У других, в полных семьях, хозяйство: корова, тело́к, свиньи, гуси. А у неё дети – вечно впроголодь. И что тут поделаешь? Работа – по десять-двенадцать часов каждый день. Хозяйством не обзавестись, никакой животинки у них, кроме кошки одной. Зато хоть детей по детдомам не растаскали, хотя уже не раз в школе ей намекали, чтобы согласилась отдать.
«Там им лучше будет, у государства-то за пазухой. Всегда сыты, обуты. А у ваши, Варвара Николаевна, сами видите, разве что не в лаптях ходят. Растите безотцовщину, а государству потом отвечать! По-хорошему вам предлагаем, Варвара Николаевна. Подумайте о детях», – выговаривал ей социальный педагог, не раз приезжавший из города.
Варя всегда молчала, утыкалась взглядом в свои коленки. В конце таких разговоров она через застрявший в горле ком тихо говорила, не поднимая глаз: «Спасибо вам за заботу. Вы уж не утруждайте себя боле, не приезжайте. Справимся мы. Обувка, одёжка есть у ребятни. А случится чего со мной – вот тогда и приезжайте. А покамест обойдёмся. Хоть в лаптях, да не по миру ишшо».
Вот она и корпела на работе в две смены за двоих. Без её работы им было бы не выжить, а желающих на её место – хоть отбавляй. Как же, в селе всего-то десять рабочих мест для женщин, а для таких, как она, с шестью классами, и того меньше: магазин, почта да пекарня. А на лесоповал идти – последнее дело, того и гляди – пришибёт.
Варя села, стала потихоньку одеваться.
Когда она плакать-то перестала? Год, поди, слёзы лила. Думала, что ничего хуже и быть не может. Да только не так всё было: отревелась – и стало ещё хуже. Слёзы высохли, и будто сама она вся высохла. Ни слезинки не осталось, ничего. Одна пустота. Будто и души не осталось. Чёрная дыра тоски навалилась и засасывала, засасывала каждый день. И конца, и края той тоски видать не было. Сил не хватало ни жить, ни работать. Опостылело всё так, хоть руки на себя накладывай. Ежели бы не дети, наложила бы. А дети есть – деваться некуда. Хочешь не хочешь, а живи.

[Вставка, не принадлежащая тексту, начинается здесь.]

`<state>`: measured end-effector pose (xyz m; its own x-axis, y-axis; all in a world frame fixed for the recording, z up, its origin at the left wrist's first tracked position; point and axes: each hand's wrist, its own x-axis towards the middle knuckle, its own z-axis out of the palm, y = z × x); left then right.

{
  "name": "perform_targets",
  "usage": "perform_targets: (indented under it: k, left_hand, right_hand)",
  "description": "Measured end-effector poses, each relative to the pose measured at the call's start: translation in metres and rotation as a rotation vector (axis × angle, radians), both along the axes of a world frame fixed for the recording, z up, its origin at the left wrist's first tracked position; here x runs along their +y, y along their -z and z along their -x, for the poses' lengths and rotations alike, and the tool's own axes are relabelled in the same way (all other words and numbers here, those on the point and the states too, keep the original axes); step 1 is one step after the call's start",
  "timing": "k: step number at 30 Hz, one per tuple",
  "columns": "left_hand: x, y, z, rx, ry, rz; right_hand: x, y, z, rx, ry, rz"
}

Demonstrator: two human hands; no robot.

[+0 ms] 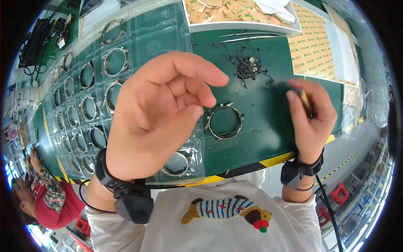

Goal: The person picks up a watch case from a tray, scrapes the inner rim with a handheld tool, and sets it back into the tray. This process is repeated for several more watch cases.

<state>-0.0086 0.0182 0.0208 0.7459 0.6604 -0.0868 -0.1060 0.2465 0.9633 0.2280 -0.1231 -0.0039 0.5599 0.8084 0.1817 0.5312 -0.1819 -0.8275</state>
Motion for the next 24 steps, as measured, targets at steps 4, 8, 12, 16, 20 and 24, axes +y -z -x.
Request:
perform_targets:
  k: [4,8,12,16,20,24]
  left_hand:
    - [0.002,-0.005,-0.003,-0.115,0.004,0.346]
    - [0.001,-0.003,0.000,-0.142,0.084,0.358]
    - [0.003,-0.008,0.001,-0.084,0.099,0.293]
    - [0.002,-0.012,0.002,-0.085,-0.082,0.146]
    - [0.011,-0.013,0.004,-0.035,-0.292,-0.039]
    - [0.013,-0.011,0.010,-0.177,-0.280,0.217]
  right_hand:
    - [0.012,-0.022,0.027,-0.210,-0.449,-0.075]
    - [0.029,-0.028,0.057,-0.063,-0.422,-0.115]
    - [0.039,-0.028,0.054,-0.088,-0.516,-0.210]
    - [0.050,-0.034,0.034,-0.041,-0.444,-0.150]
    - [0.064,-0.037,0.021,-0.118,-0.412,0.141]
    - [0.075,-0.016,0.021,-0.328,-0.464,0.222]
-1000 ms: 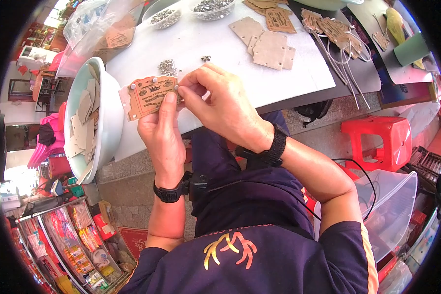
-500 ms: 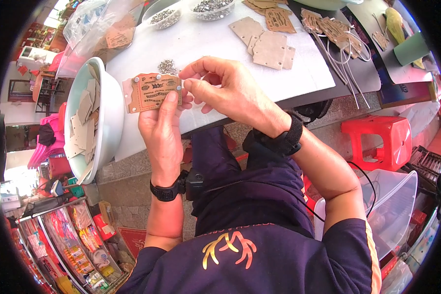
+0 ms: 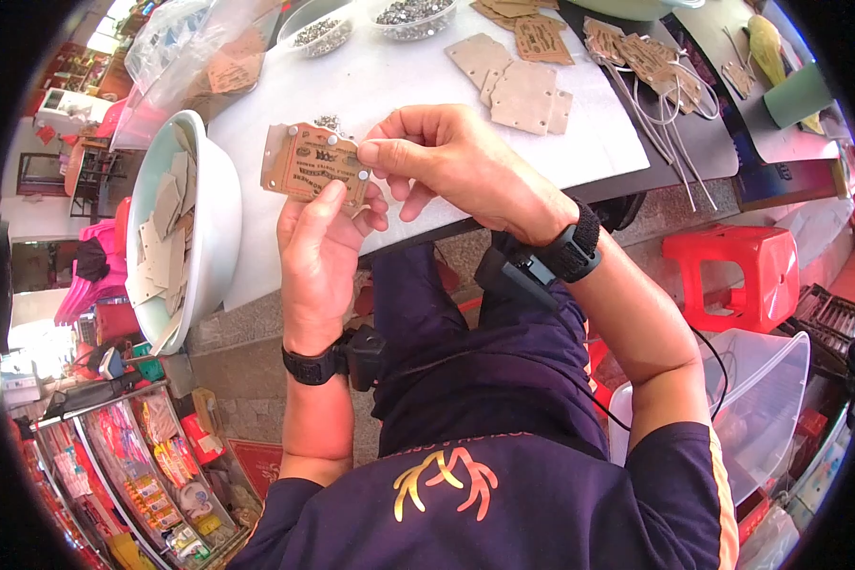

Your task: Attaching small metal studs to pre-punched cardboard shoe components by hand.

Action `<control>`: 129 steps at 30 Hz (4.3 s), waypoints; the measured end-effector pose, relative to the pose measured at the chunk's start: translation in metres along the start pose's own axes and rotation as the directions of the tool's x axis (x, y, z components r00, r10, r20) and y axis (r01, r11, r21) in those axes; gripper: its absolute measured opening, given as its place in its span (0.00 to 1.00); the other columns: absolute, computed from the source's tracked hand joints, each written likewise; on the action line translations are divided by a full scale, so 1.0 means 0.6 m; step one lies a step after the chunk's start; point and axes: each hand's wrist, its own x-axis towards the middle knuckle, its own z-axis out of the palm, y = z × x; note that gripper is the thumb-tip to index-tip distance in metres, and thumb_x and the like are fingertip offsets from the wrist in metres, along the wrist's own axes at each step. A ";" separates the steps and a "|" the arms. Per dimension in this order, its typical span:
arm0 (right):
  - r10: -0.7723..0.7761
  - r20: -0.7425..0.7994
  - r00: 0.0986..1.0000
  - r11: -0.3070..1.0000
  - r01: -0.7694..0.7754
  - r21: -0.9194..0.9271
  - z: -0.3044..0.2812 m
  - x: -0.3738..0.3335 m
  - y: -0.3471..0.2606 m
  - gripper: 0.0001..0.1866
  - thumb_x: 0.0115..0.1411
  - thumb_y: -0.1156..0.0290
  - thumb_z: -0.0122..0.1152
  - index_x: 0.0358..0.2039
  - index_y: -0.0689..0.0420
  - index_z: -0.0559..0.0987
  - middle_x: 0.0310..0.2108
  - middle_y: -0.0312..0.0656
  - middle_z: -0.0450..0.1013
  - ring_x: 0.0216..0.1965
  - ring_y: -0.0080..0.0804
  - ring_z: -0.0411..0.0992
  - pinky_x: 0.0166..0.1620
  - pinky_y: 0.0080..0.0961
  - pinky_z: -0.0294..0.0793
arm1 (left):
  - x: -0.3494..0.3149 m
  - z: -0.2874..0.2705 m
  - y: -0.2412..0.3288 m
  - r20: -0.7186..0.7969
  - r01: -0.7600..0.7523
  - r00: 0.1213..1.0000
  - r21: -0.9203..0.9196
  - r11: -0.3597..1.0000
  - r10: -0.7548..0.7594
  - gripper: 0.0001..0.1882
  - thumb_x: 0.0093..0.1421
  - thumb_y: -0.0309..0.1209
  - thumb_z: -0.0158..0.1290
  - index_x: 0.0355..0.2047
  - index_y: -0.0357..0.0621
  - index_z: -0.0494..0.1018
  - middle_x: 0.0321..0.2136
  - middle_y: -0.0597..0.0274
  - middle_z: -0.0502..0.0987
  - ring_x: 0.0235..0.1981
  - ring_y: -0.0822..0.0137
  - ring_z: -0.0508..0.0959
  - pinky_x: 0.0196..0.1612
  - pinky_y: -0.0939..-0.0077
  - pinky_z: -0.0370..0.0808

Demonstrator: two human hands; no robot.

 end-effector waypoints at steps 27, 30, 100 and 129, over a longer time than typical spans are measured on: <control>0.032 -0.045 0.998 0.928 -0.012 0.372 0.039 -0.014 0.022 0.09 0.65 0.63 0.60 0.35 0.54 0.77 0.25 0.26 0.70 0.22 0.11 0.64 0.28 0.10 0.67 | 0.001 0.007 -0.009 0.060 -0.165 0.986 0.429 0.888 0.154 0.13 0.68 0.32 0.43 0.39 0.34 0.73 0.26 0.64 0.73 0.28 0.74 0.72 0.30 0.78 0.69; 0.031 -0.053 0.998 0.927 -0.009 0.374 0.043 -0.019 0.017 0.09 0.65 0.63 0.59 0.36 0.54 0.77 0.24 0.26 0.70 0.22 0.11 0.64 0.27 0.10 0.66 | -0.001 0.009 -0.005 0.081 -0.184 0.983 0.479 0.858 0.166 0.13 0.68 0.32 0.43 0.36 0.34 0.73 0.25 0.64 0.73 0.26 0.74 0.71 0.29 0.78 0.68; 0.035 -0.049 0.998 0.996 -0.031 0.089 0.038 -0.035 -0.006 0.17 0.62 0.61 0.64 0.45 0.59 0.76 0.28 0.27 0.70 0.25 0.09 0.63 0.27 0.12 0.64 | -0.004 -0.021 -0.017 0.154 -0.241 0.970 0.530 0.813 0.188 0.15 0.67 0.35 0.45 0.34 0.34 0.73 0.22 0.67 0.72 0.23 0.78 0.68 0.25 0.81 0.64; -0.053 0.393 0.918 0.936 0.183 -0.301 -0.027 -0.007 -0.004 0.22 0.52 0.59 0.73 0.40 0.59 0.74 0.22 0.37 0.73 0.24 0.23 0.71 0.28 0.25 0.70 | 0.000 -0.032 -0.015 0.427 -0.398 0.893 0.610 0.685 0.138 0.15 0.61 0.24 0.52 0.49 0.34 0.74 0.36 0.52 0.80 0.36 0.59 0.82 0.39 0.68 0.77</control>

В палатку просочилась тонкая струйка дыма, неся с собой вкусный запах ухи. Варя уже заплетала косу, когда в проёме показался Олег.
– Встаёшь? – спросил он. – Ушица скоро будет. Давай, подтягивайся, – и опять исчез.
Как она могла не полюбить его? Каштановые кудри, длинные ресницы, смешные веснушки, рассыпавшиеся на переносице и скулах, будто говоря, мол, ты на рост и силу-то не смотри, такой же я, как и все парни, – может, и сильный, может, и резкий, да всё тот ещё, озорной, да так же, как и все, до простой ласки охочий. Чего только одна его улыбка стоила! Редкая, правда, – она успела заметить, что на людях он вообще не улыбается, почти не разговаривает. А главное, сам он в неё влюбился, будто мальчишка. Встречает из магазина, провожает до дома, телогрейкой своей плечи ей накрывает, точно не разведёнка она с четырьмя детьми, а девица какая. И ведь полно в леспромхозе незамужних, он мог бы за любой приударить, двадцать девять только – все девки для него. Ан нет, на неё он запал в её почти сорок. Бывают же сказки…
Что с того, что он с отсидки? Здесь, в леспромхозе – половина таких. Вальщики – основная работа на зоне. А куда им после тюрьмы-то? Вот в леспромхозы и подаются.
А те мужики, которые с войны вернулись, ― так те ещё страшнее. Ушли на войну пацанами, а вернулись – стариками. И не только потому, что безногие, безрукие, контуженные, с незаживающими ранами, с осколками, которые двигаются. Ночью, днём, никогда не знаешь, когда пошевелится и убьёт. Распихали их с фронта по таким вот станциям да деревушкам, а здесь что – врачей нет, больниц нет – долго не протянешь. А потому, что в глаза их страшно глядеть было. Да они и сами ни на кого не смотрели, словно боялись, что в глазах, как в зеркале, весь ужас войны отражается, сломанные и растерзанные жизни, сотнями, тысячами, миллионами. Работали и пили, и всё молча. Редко кто из них не пил. Так даже и таких мужиков, пусть они и калеки, всех уж разобрали. Точнее, они сами разобрали девок, как только вернулись. Не искали покрасивше, а быстро женились, ежели девка по нраву была да работящая. Словно боялись не успеть пожить. Так и она теперь, Варя, покалеченная душа, боялась не успеть пожить.